The Observer
Low-cost flights to the US could become a reality when an airline promising cheap tickets on transatlantic routes is launched in Britain early next year.
Ottawa-based Zoom Airlines, which currently offers one-way fares between the UK and Canada for as little as £99, is to launch Zoom UK after Bank of Scotland Growth Equity bought a 7.5 per cent stake. Zoom says it will fly between the UK and the US, Mexico and the Caribbean. Likely routes include Gatwick to New York and San Francisco.
A spokesman said they would be the first dedicated low-cost flights to the US since Freddie Laker launched Laker Skytrain in 1977. The London to New York service was popular but went bust in 1982 as other airlines lowered their fares in response.
The UK subsidiary will be formed later this year using the Bank of Scotland's £5.7m investment and could start flying in early 2007.
Zoom was started by Scots-born travel entrepreneurs John and Hugh Boyle, who made £53m with the sale of Direct Holidays in 1998. In the last three years it has carried 750,000 passengers between the UK and Canada.

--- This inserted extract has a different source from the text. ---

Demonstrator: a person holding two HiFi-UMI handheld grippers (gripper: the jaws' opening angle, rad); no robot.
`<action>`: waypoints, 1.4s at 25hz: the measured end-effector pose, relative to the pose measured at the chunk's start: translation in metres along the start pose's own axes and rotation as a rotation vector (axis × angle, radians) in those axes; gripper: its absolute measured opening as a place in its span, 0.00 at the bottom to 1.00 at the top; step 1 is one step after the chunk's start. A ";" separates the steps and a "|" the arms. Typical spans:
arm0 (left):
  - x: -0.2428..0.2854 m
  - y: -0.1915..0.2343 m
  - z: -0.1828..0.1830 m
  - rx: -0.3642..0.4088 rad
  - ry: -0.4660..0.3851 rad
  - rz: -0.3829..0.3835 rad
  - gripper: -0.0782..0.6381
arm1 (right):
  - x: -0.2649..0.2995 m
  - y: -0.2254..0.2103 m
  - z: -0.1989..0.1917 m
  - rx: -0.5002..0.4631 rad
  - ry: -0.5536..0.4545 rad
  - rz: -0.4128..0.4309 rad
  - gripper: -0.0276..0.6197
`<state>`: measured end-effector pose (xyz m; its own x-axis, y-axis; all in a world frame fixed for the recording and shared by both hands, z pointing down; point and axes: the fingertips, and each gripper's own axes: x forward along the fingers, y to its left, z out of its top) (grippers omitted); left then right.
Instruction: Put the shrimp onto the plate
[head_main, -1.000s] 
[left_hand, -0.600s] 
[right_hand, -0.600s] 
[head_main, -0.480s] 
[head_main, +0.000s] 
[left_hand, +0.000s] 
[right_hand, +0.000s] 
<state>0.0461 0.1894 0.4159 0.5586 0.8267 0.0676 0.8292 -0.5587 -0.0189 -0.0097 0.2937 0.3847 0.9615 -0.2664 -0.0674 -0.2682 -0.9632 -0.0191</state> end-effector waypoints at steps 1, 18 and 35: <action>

It has five Boeing 767-300s and two more planes on order.
Like the Canada routes, ticket prices with Zoom UK will include meals and there will be a premium-class cabin. Passengers will be able to fly to one destination and back from another - for example, from Gatwick to New York and returning from San Francisco - at no extra cost.
Ryanair and Easyjet have ruled out transatlantic flights, instead concentrating on new short-haul destinations.